=== Section Start ===

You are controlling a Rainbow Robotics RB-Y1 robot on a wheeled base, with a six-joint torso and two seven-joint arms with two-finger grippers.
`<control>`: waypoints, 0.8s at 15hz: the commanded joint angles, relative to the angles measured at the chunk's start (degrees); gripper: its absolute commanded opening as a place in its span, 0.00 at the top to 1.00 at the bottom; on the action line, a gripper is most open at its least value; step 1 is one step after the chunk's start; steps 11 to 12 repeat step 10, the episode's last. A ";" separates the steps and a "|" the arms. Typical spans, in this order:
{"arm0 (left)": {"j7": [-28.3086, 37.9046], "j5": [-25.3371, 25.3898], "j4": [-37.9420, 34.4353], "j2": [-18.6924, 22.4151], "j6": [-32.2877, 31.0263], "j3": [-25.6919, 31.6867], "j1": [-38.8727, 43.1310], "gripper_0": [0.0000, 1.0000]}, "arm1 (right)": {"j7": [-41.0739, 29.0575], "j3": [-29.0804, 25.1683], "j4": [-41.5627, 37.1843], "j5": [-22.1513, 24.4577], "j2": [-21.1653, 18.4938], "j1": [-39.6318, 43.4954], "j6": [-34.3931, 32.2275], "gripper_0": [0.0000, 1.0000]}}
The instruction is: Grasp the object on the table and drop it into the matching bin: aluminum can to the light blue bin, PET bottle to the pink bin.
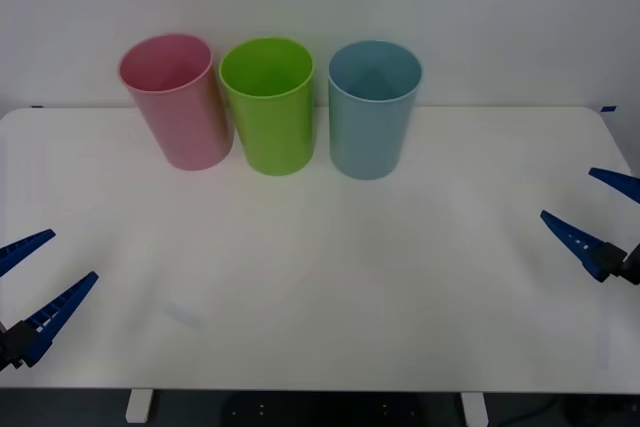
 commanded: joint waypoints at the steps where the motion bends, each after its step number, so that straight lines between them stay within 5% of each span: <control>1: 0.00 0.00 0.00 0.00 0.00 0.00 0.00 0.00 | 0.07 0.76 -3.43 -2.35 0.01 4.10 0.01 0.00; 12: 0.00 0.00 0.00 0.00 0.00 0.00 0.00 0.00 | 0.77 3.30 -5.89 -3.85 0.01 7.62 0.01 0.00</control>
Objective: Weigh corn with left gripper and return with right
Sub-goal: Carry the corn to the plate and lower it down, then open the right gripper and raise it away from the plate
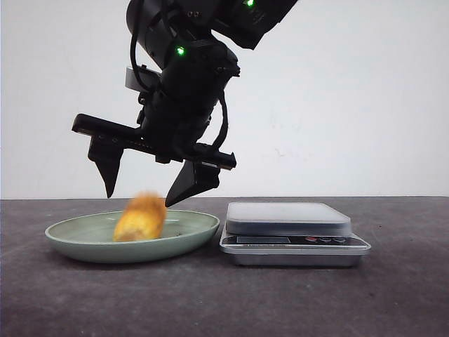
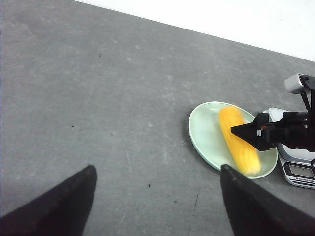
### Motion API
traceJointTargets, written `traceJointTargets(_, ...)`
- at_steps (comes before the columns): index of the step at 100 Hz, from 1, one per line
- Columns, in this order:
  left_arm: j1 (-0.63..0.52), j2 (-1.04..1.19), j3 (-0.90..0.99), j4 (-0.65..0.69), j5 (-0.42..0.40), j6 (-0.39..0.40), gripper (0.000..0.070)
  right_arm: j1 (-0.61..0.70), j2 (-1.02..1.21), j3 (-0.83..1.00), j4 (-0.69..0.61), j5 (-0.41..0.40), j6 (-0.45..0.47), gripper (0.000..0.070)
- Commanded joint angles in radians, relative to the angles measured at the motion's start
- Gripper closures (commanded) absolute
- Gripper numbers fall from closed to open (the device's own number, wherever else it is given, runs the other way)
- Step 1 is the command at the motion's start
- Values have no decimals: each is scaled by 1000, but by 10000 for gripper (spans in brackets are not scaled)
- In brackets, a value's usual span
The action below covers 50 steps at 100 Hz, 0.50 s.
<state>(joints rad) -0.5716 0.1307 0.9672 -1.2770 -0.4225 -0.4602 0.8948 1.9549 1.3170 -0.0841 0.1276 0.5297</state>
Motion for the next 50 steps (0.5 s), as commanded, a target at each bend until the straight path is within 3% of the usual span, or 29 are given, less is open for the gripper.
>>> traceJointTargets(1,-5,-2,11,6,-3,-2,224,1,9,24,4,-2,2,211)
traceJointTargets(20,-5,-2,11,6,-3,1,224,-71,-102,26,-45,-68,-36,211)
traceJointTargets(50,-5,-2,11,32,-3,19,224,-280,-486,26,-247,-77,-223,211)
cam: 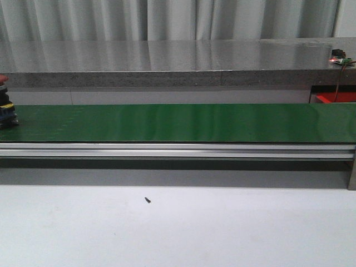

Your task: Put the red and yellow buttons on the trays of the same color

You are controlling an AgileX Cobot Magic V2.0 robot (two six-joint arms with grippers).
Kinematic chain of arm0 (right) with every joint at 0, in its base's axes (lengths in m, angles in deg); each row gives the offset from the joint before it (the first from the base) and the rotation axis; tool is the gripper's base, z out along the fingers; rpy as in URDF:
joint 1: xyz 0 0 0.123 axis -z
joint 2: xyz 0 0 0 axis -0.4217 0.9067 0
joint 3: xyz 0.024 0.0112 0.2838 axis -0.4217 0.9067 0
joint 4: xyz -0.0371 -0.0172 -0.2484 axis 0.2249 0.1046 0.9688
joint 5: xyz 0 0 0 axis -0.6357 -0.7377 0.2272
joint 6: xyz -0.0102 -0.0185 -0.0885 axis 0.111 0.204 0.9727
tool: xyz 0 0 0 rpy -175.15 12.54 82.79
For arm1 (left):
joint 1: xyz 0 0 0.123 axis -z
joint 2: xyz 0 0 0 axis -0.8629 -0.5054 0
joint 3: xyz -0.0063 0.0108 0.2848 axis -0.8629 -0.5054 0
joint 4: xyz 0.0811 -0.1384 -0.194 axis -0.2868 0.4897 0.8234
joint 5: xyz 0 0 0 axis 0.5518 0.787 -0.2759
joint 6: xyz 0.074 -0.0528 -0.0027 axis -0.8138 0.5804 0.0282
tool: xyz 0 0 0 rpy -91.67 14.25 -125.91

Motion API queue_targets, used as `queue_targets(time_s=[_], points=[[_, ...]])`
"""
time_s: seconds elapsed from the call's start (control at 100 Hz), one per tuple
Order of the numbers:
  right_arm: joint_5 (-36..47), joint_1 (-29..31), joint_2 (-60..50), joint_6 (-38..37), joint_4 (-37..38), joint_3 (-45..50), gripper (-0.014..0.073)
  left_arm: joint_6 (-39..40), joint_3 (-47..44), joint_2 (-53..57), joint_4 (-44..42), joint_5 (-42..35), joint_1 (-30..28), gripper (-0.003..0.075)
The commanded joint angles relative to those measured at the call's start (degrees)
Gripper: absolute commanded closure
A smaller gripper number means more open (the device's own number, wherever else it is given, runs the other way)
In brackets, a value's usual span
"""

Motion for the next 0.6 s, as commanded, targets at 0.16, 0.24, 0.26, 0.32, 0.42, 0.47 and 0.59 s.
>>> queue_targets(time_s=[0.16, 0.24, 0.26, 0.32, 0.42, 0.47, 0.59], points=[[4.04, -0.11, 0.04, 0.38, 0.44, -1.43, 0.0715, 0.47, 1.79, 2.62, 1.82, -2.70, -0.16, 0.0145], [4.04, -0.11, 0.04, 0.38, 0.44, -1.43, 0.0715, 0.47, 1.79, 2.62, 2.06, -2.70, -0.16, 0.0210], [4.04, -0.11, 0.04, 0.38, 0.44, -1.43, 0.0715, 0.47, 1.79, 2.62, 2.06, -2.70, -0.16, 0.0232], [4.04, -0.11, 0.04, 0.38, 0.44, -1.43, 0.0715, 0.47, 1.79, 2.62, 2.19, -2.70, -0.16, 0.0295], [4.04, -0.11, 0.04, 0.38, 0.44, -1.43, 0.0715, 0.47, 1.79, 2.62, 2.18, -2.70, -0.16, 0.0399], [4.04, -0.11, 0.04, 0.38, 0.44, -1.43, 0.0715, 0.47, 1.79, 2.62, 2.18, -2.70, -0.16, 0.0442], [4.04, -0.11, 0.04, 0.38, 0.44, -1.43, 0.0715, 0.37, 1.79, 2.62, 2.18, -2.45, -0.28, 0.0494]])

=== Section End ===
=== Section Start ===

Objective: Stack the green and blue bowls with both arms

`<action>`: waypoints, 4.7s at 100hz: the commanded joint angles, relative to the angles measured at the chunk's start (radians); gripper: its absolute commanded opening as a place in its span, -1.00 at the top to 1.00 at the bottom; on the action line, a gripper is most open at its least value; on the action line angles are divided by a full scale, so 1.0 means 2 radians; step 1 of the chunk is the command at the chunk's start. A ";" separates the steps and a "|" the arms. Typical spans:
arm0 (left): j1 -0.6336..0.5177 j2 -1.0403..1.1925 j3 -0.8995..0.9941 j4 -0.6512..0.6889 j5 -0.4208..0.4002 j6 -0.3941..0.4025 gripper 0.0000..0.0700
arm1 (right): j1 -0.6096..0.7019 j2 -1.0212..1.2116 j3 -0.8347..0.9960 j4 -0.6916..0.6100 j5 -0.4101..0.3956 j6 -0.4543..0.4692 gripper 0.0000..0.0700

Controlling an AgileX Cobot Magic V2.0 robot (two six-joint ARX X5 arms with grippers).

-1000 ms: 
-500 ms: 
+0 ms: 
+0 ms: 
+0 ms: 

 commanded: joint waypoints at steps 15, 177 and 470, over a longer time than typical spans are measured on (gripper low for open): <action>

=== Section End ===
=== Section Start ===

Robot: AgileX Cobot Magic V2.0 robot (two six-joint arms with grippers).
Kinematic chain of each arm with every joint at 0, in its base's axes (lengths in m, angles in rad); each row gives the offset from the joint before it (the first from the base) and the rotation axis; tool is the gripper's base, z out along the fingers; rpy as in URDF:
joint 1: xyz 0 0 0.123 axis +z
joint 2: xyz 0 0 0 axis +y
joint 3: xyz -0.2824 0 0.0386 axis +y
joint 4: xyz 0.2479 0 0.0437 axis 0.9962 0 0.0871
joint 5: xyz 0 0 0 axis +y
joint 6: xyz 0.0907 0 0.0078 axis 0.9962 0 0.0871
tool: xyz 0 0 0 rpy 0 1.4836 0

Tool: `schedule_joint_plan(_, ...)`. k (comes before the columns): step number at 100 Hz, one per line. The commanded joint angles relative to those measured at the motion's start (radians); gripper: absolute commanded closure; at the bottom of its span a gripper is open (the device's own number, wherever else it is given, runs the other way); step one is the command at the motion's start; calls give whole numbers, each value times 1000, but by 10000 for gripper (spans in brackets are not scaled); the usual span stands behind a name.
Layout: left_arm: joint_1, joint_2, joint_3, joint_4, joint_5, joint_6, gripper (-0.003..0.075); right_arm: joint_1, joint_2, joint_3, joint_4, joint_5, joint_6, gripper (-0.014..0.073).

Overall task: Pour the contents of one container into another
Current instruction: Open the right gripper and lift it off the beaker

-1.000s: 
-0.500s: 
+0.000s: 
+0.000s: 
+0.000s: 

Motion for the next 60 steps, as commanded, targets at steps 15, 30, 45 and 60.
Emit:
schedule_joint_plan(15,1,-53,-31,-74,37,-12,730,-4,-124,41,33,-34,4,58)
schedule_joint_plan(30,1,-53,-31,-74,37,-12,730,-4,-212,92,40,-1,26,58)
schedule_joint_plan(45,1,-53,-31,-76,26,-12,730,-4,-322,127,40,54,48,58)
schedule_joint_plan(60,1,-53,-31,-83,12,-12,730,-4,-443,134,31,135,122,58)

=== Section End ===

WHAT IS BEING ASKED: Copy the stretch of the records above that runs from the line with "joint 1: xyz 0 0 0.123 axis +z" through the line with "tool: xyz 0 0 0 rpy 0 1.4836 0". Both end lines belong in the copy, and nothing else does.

ANSWER FOR THIS EXERCISE:
joint 1: xyz 0 0 0.123 axis +z
joint 2: xyz 0 0 0 axis +y
joint 3: xyz -0.2824 0 0.0386 axis +y
joint 4: xyz 0.2479 0 0.0437 axis 0.9962 0 0.0871
joint 5: xyz 0 0 0 axis +y
joint 6: xyz 0.0907 0 0.0078 axis 0.9962 0 0.0871
tool: xyz 0 0 0 rpy 0 1.4836 0

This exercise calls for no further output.